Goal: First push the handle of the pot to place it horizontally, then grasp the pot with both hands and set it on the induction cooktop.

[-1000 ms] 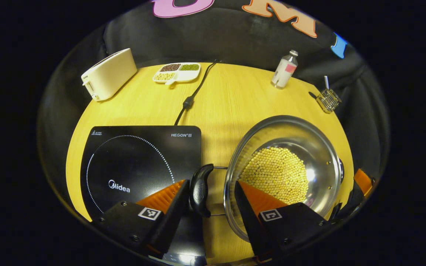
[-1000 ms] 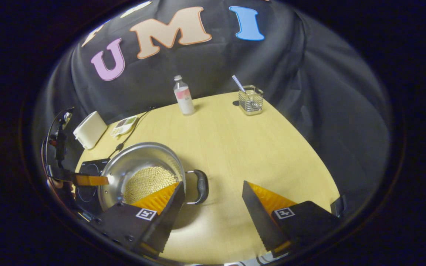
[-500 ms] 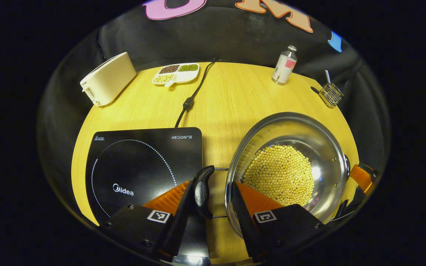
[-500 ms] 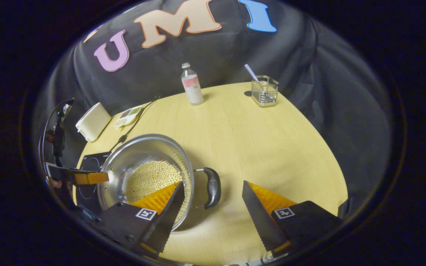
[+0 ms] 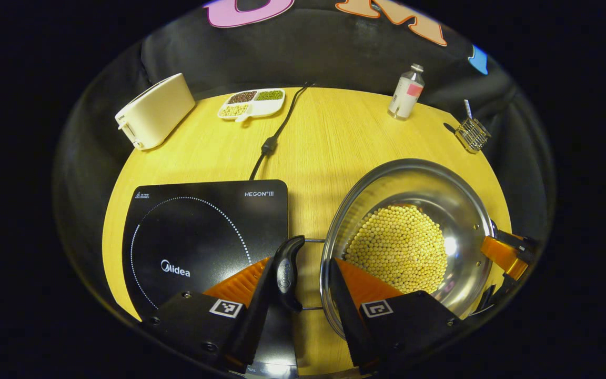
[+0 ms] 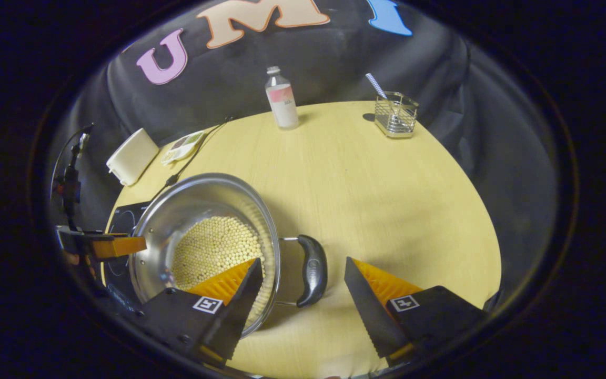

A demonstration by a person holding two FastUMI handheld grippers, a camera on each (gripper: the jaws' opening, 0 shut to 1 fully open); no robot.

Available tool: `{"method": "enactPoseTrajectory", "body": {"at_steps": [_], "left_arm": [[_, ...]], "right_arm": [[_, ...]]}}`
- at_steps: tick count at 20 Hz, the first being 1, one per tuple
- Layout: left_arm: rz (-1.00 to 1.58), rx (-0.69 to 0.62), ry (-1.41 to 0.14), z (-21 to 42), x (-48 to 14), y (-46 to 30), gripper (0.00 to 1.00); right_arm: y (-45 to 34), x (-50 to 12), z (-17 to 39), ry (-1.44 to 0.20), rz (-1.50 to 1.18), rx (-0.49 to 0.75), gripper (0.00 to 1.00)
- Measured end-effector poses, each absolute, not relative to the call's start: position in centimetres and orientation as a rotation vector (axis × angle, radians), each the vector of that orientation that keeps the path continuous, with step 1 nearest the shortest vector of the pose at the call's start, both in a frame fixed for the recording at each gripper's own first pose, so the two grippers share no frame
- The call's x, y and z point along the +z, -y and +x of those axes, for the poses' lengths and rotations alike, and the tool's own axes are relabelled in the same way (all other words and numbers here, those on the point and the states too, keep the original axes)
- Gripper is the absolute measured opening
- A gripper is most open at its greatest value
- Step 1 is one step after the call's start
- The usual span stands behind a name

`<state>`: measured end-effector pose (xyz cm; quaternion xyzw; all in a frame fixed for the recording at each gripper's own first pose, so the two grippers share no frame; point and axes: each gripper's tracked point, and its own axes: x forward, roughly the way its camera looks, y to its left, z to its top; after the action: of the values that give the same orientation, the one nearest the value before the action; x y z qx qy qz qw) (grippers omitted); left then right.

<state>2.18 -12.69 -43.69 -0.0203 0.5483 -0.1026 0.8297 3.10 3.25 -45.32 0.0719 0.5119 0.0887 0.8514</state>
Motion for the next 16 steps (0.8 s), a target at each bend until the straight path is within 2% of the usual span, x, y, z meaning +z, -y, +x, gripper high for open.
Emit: {"method": "enactPoseTrajectory", "body": {"at_steps": [1, 2, 3, 5, 6, 7, 8, 9, 10, 11, 14, 15, 16], "left_arm": [[-0.043, -0.217, -1.163, 2.1, -43.7, 12.7, 0.68], [-0.043, -0.216, -1.164, 2.1, -43.7, 12.7, 0.70], [-0.043, -0.215, -1.164, 2.1, -43.7, 12.7, 0.68], [-0.043, -0.213, -1.165, 2.1, -43.7, 12.7, 0.70], [-0.042, -0.212, -1.165, 2.1, -43.8, 12.7, 0.70], [-0.041, -0.211, -1.166, 2.1, -43.7, 12.6, 0.68], [-0.040, -0.210, -1.166, 2.0, -43.7, 12.6, 0.68], [-0.040, -0.209, -1.166, 2.1, -43.7, 12.7, 0.68], [-0.039, -0.208, -1.166, 2.0, -43.7, 12.6, 0.68], [-0.040, -0.205, -1.167, 2.1, -43.7, 12.6, 0.68], [-0.042, -0.197, -1.165, 2.0, -43.7, 12.6, 0.70], [-0.046, -0.194, -1.171, 1.9, -43.7, 12.7, 0.67], [-0.050, -0.191, -1.172, 1.8, -43.7, 12.7, 0.66]], "right_arm": [[-3.4, -45.6, 3.2, -1.087, 0.148, 0.189, 0.99], [-3.5, -46.0, 3.2, -1.096, 0.147, 0.193, 0.94], [-3.6, -46.2, 3.2, -1.106, 0.149, 0.196, 0.99], [-3.8, -46.7, 3.2, -1.125, 0.156, 0.197, 0.95], [-3.6, -47.0, 3.2, -1.133, 0.153, 0.191, 0.99], [-3.7, -47.1, 3.3, -1.136, 0.156, 0.191, 0.89], [-3.9, -47.0, 3.2, -1.140, 0.167, 0.196, 0.84], [-4.1, -47.0, 3.3, -1.140, 0.176, 0.204, 0.73], [-4.2, -47.0, 3.3, -1.142, 0.176, 0.206, 0.70], [-4.2, -47.1, 3.4, -1.141, 0.173, 0.208, 0.60], [-4.2, -46.6, 3.3, -1.146, 0.195, 0.213, 0.61], [-4.2, -46.7, 3.3, -1.152, 0.199, 0.216, 0.55], [-4.2, -46.9, 3.2, -1.149, 0.196, 0.221, 0.55]]}}
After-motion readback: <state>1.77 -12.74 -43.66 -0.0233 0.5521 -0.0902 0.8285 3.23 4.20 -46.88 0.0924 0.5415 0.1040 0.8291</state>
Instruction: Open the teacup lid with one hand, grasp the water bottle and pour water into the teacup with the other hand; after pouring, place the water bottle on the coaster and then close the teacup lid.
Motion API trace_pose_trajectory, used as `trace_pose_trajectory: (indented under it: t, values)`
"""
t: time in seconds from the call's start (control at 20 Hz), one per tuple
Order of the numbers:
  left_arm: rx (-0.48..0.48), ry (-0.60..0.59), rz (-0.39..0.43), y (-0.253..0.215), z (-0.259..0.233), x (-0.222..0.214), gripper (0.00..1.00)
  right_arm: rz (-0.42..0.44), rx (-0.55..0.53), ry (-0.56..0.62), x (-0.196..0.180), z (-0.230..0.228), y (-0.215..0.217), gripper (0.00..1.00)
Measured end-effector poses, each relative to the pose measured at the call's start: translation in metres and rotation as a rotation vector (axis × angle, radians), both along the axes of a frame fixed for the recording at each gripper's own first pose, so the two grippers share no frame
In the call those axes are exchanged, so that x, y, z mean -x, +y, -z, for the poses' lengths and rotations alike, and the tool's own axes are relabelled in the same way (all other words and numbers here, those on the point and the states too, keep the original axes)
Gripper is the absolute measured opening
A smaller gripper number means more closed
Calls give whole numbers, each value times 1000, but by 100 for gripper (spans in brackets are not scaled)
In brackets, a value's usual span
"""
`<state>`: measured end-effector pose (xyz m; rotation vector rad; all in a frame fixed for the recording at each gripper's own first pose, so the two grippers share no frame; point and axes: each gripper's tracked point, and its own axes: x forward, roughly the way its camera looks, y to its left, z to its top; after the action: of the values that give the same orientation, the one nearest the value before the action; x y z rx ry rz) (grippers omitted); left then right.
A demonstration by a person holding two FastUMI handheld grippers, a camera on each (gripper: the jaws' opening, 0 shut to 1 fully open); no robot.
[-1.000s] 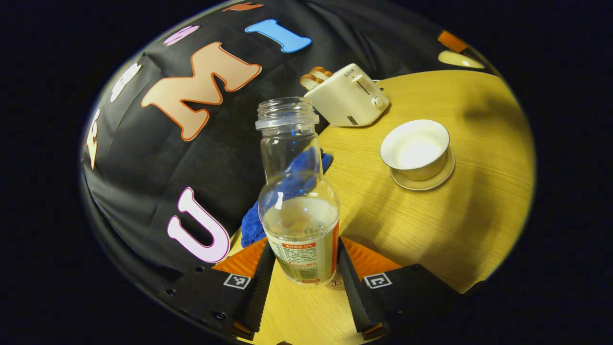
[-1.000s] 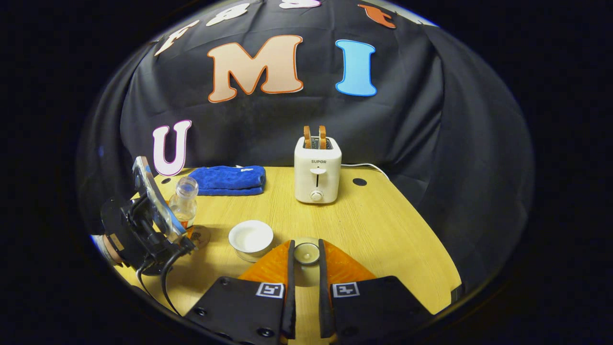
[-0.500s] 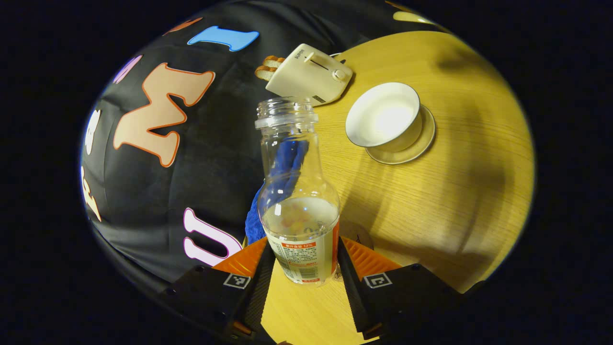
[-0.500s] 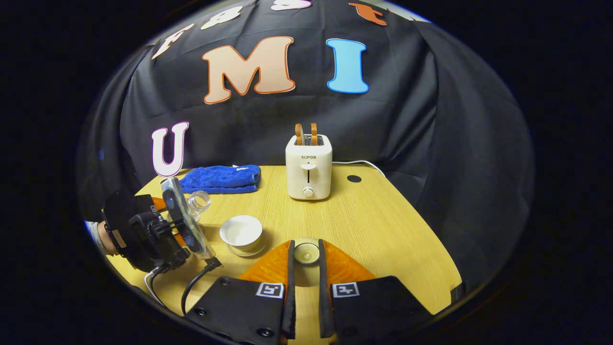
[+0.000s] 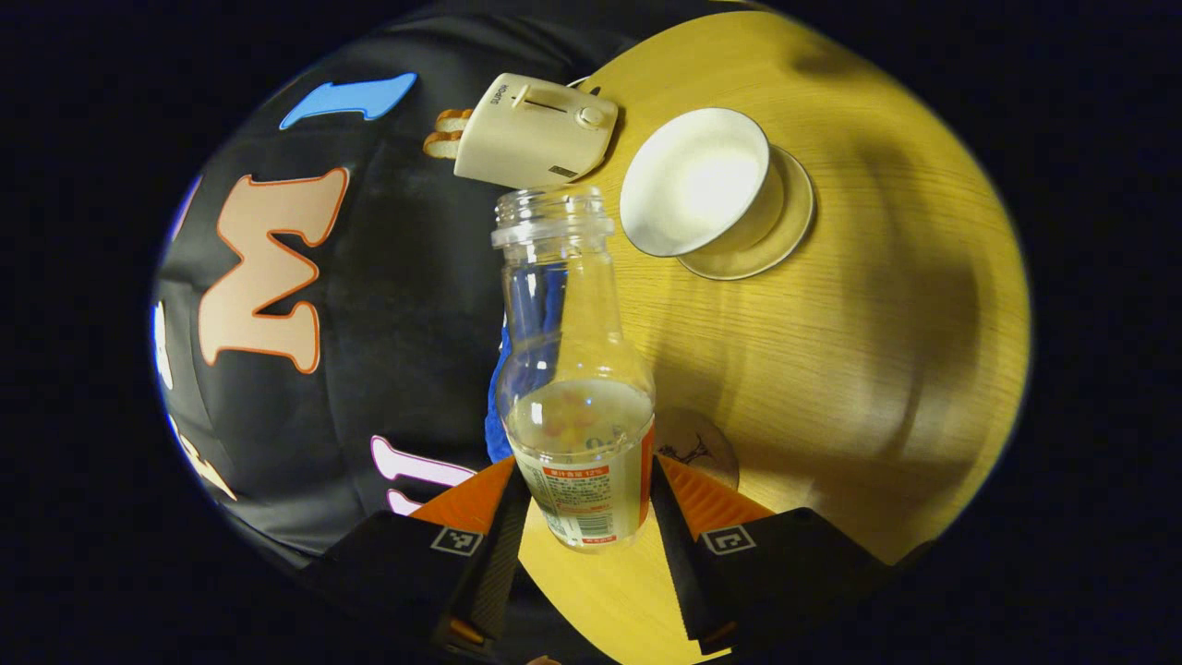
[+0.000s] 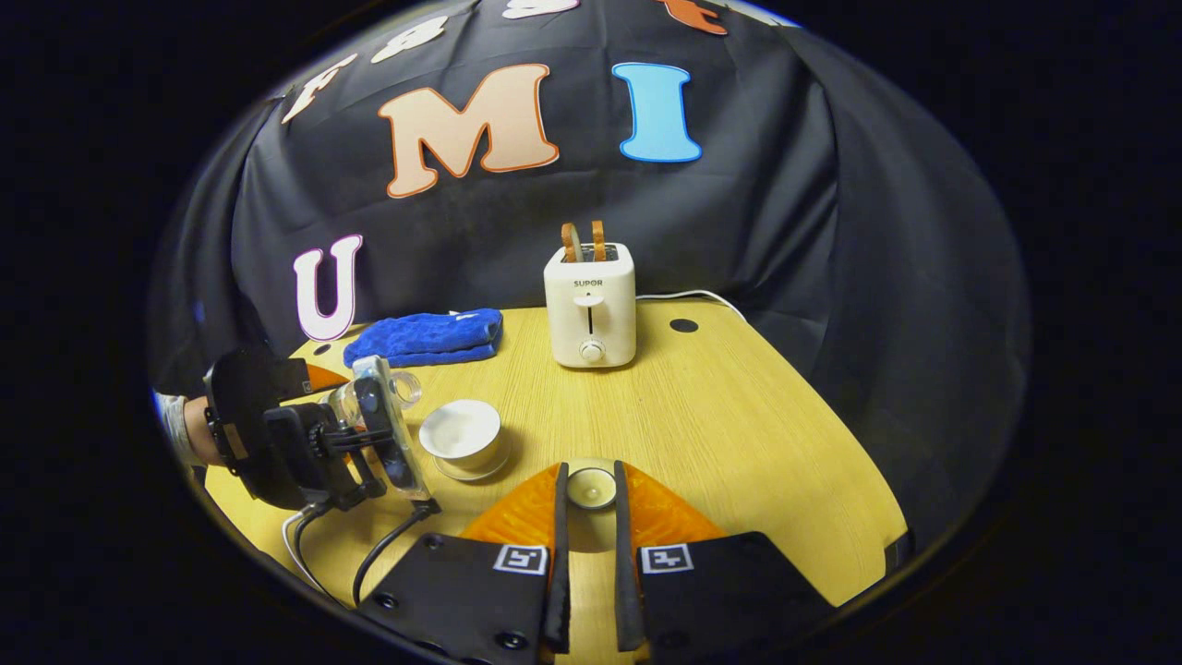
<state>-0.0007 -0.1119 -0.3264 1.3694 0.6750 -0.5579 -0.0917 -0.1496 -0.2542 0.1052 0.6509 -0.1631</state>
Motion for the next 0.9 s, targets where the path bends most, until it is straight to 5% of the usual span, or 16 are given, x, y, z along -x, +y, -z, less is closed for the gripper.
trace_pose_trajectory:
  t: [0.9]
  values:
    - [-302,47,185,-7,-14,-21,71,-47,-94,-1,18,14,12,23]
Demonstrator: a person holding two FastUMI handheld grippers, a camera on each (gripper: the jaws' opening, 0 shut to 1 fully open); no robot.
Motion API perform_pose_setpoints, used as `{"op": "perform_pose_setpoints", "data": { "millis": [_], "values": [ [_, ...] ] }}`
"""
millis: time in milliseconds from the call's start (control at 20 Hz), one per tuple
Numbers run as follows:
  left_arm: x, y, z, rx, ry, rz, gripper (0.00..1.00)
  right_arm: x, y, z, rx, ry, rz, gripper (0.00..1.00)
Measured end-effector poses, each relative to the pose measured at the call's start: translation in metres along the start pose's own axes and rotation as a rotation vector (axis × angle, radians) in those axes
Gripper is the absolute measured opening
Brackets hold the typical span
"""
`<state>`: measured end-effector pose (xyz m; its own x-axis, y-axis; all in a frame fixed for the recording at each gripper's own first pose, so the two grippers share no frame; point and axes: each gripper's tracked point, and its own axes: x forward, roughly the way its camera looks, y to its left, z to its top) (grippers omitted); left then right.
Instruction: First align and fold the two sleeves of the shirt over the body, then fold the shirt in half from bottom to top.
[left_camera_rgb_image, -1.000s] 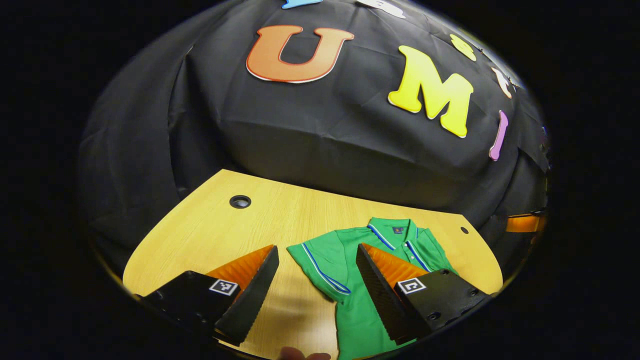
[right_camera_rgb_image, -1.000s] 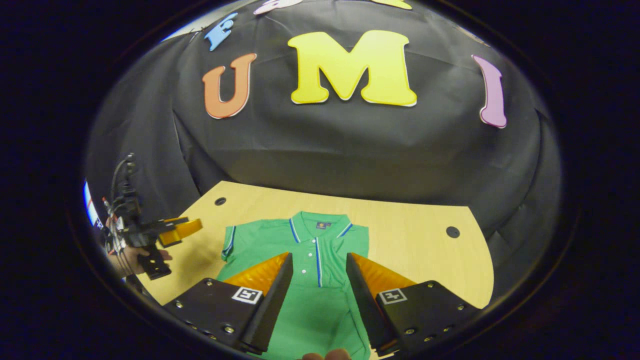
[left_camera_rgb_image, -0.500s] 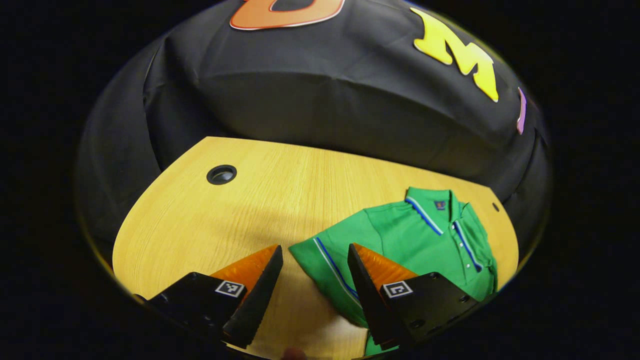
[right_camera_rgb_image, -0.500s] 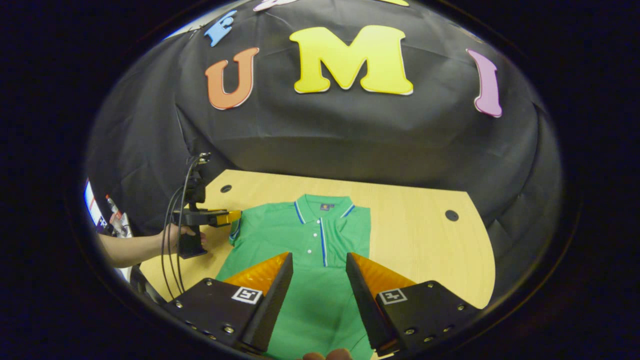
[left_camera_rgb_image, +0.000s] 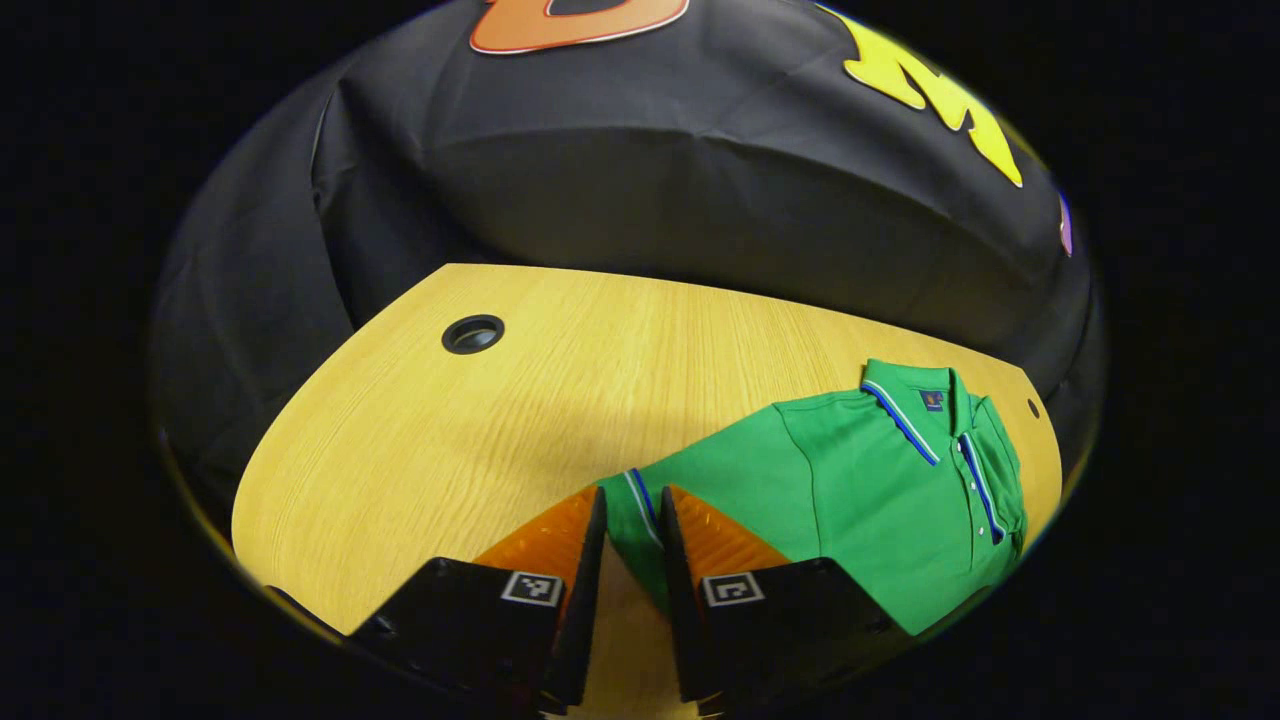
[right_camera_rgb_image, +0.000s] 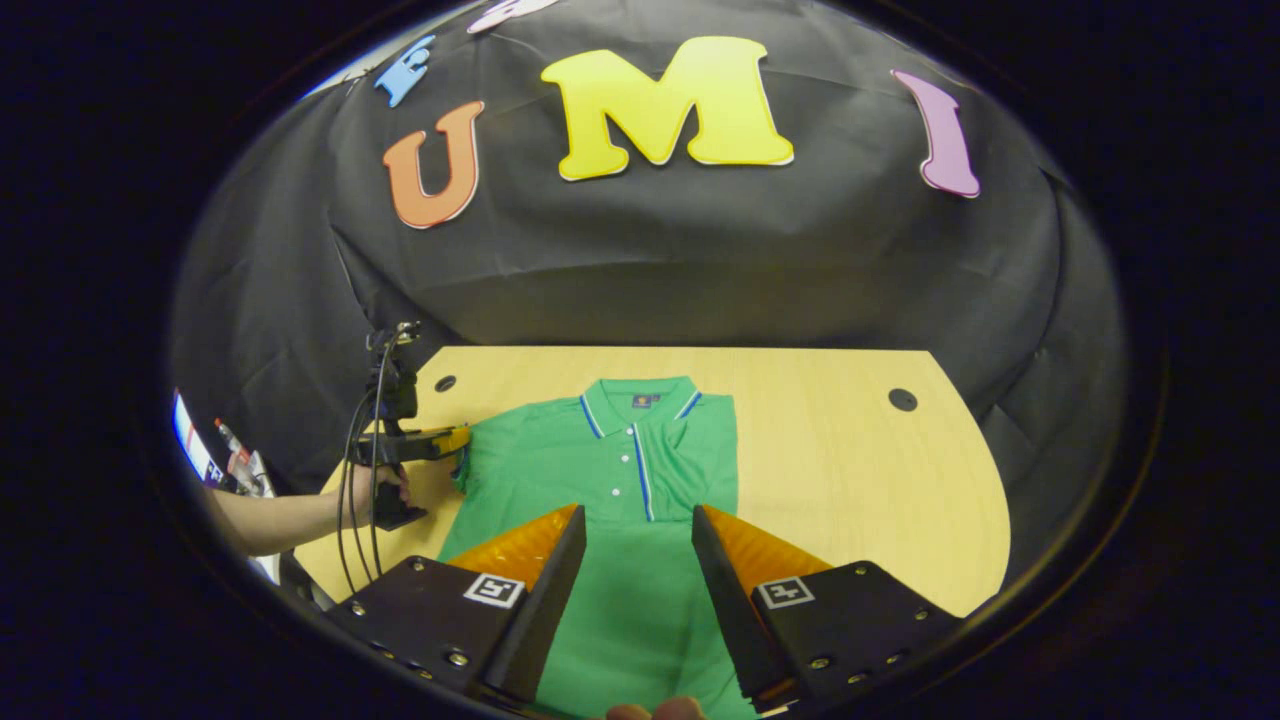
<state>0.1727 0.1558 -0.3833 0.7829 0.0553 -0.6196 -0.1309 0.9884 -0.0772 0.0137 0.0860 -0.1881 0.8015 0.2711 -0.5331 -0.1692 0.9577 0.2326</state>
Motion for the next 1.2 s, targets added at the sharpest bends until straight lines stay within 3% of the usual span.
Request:
{"op": "perform_pose_setpoints", "data": {
  "millis": [150,250,350,600,1200],
  "values": [
    [-0.001,0.001,0.001,0.012,-0.036,0.001,0.23,0.004,-0.004,-0.017,0.040,0.017,-0.003,0.69],
    [-0.004,-0.006,0.004,-0.043,-0.052,-0.056,0.10,0.006,-0.009,-0.026,0.062,0.031,-0.006,0.69],
    [-0.006,-0.012,0.001,-0.091,-0.052,-0.107,0.05,0.005,-0.016,-0.029,0.067,0.030,-0.016,0.69],
    [-0.020,-0.018,0.017,-0.106,-0.087,-0.139,0.03,0.004,-0.026,-0.026,0.077,0.018,-0.026,0.69],
    [-0.078,-0.103,0.069,0.055,-0.190,-0.297,0.03,-0.033,-0.053,-0.012,0.064,-0.087,-0.071,0.72]
  ]
}}
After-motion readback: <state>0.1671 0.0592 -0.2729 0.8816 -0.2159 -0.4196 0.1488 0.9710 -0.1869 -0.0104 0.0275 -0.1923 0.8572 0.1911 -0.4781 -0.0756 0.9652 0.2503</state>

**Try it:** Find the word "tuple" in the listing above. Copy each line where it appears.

**Exercise output:**
- at_steps: tick count at 20 Hz, the first being 1, one per tuple
t: time in seconds from the call's start (control at 20 Hz), one per tuple
millis: time in milliseconds from the call's start (control at 20 Hz), one per tuple

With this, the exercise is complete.